Facebook 2019年1月20日

「SDGs 持続可能で、災害にも強いレジリエントな地域づくり」フォーラムで、藤井絢子さんが、東近江市を舞台とする「地域循環共生社会」について発表、嘉田は「温暖化時代の水害にどう備えるかー自治体としての覚悟と展望」で滋賀県の流域治水について発表、石巻市で「カーシェアリング」をすすめる吉澤武彦さんの発表、そこに富山大学副学長の中川大さん、法政大学の田中充さんのコメントで、熱いフォーラムとなりました。1月19日。ちょっと長いです。

京都市を舞台に25年以上の実績をもち、全国の環境自治体首長の交流フォーラムの中心であり、認定NPO法人「環境市民」が事務局母体となっている「環境首都創造フォーラム2018年度 in京都」に参加。嘉田は理事をさせてもらっています。

2018年の漢字に「災」が選ばれるほど、2018年は、西日本大豪雨をはじめとして豪雨、また台風が相次いで上陸し強風、高潮などの被害も続出。夏の猛暑も「命の危険」をもたらすほどの記録となってしまいました。気候変動による温暖化問題として、1980年代から指摘されながら、人類として有効な手がうてないまま、今に至っています。

これに対応するパリ協定は、採択から1年を待たずに発効し、国連は「我々の世界を変革する:持続可能な開発のための2030アジェンダ」を全会一致で採択し、17の目標と169のターゲットからなる「持続可能な開発目標(SDGs)」をかかげました。世界は、まさに脱化石エネルギー時代、持続可能な社会へ向けて大きく舵を切ろうとしています。

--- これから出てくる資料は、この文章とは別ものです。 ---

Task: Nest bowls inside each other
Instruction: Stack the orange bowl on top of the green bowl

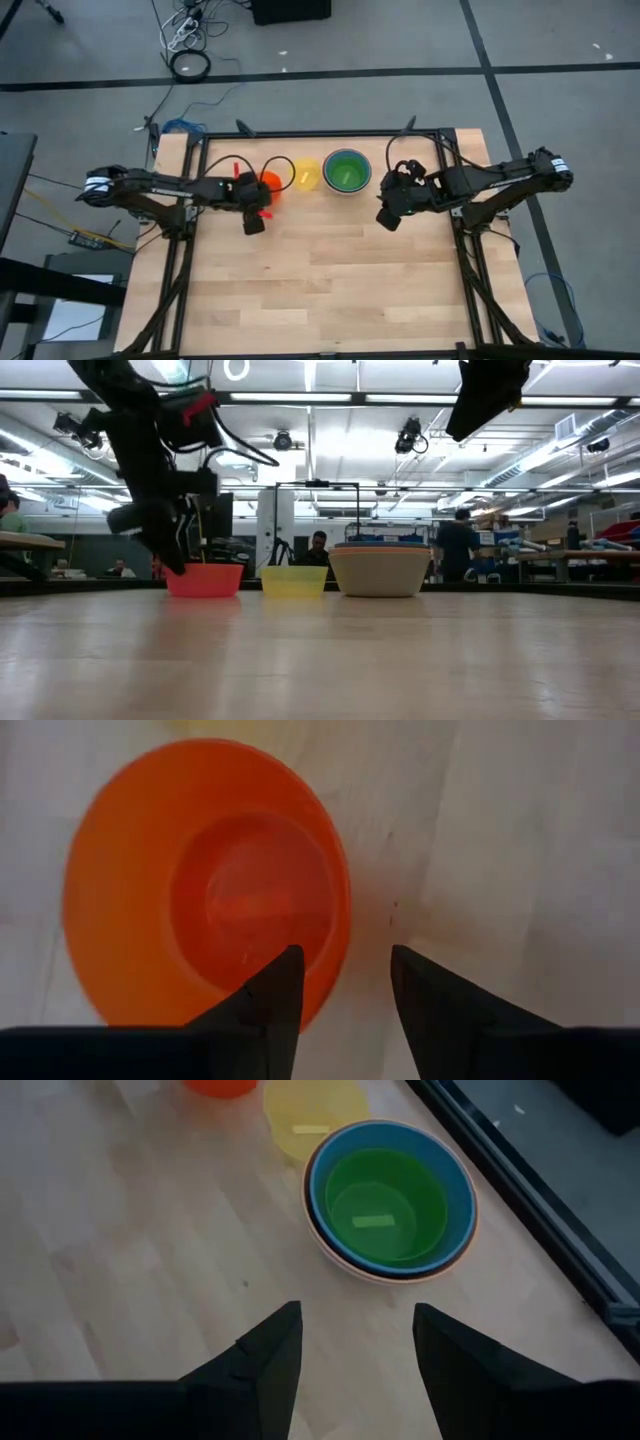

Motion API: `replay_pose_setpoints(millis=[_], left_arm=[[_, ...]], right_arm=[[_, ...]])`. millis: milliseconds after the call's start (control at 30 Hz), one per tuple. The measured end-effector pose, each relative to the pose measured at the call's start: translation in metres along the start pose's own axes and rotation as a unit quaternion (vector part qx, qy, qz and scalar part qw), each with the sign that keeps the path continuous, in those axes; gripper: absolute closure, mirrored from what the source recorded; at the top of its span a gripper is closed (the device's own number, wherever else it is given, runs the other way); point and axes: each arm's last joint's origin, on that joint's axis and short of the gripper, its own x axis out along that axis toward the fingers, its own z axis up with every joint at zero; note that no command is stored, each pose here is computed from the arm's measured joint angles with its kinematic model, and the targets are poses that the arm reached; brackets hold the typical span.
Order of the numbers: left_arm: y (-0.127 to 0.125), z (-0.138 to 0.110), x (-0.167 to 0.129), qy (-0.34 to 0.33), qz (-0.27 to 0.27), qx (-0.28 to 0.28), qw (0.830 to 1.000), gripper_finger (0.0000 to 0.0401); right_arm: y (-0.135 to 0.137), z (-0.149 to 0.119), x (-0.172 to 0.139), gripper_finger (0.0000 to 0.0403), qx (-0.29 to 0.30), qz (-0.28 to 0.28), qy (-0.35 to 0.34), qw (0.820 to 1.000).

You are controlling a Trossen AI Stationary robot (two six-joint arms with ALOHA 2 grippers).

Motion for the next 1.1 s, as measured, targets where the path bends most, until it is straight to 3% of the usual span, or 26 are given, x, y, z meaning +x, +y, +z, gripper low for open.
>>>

これらの世界的な動きは、地域社会では生物多様性などの環境問題にプラスして、貧困・格差・ジェンダー・平和・資源・エネルギー・経済等の諸問題を内包しています。その上、日本社会では人口減少・高齢化・雇用の確保・地域の文化や環境の保全など、多様な課題が山積しています。

今回のフォーラムでは、環境省の環境政策統括官の中井徳太郎氏が最初に提示した「地域循環共生圏」構想のSDGs地域マンダラの内実を、具体的な自治体政策や住民活動等によって詰める会合となりました。実は滋賀県が2011年3月に、「2030年CO2半減」を条例化した、そのものずばりが、「地域循環共生圏」マンダラであり、その東近江市における内実を藤井絢子さんが発表してくれました。

私は、滋賀県では昭和50年代から琵琶湖の環境保全を目的として地域社会政策を進めてきたが、それが結果として現在のSDGsにつながっているという歴史的背景を解説しながら、水害多発時代だからこそ、ダムなどの施設に依存するだけでなく、土地利用や建物配慮、人びとの避難体制づくりなどの人の命に寄り添った「流域治水」が必要という点を具体的に公表させていただきました。

コメンテーターの中川大さん(京大名誉教授)が、ご自分が1980年代初頭に当時の建設省に入省する最初の研修会で「水害リスクを住民に知らせることの是非」が議論され、自分は知らせるのは当然だろうと思ったけれど、東大卒の賢い人たちの意見は「知らせない」という結論だった、ということ。

今回の滋賀県の条例は、ようやくその当たり前のことができる時代になって感慨深いとコメント下さいました。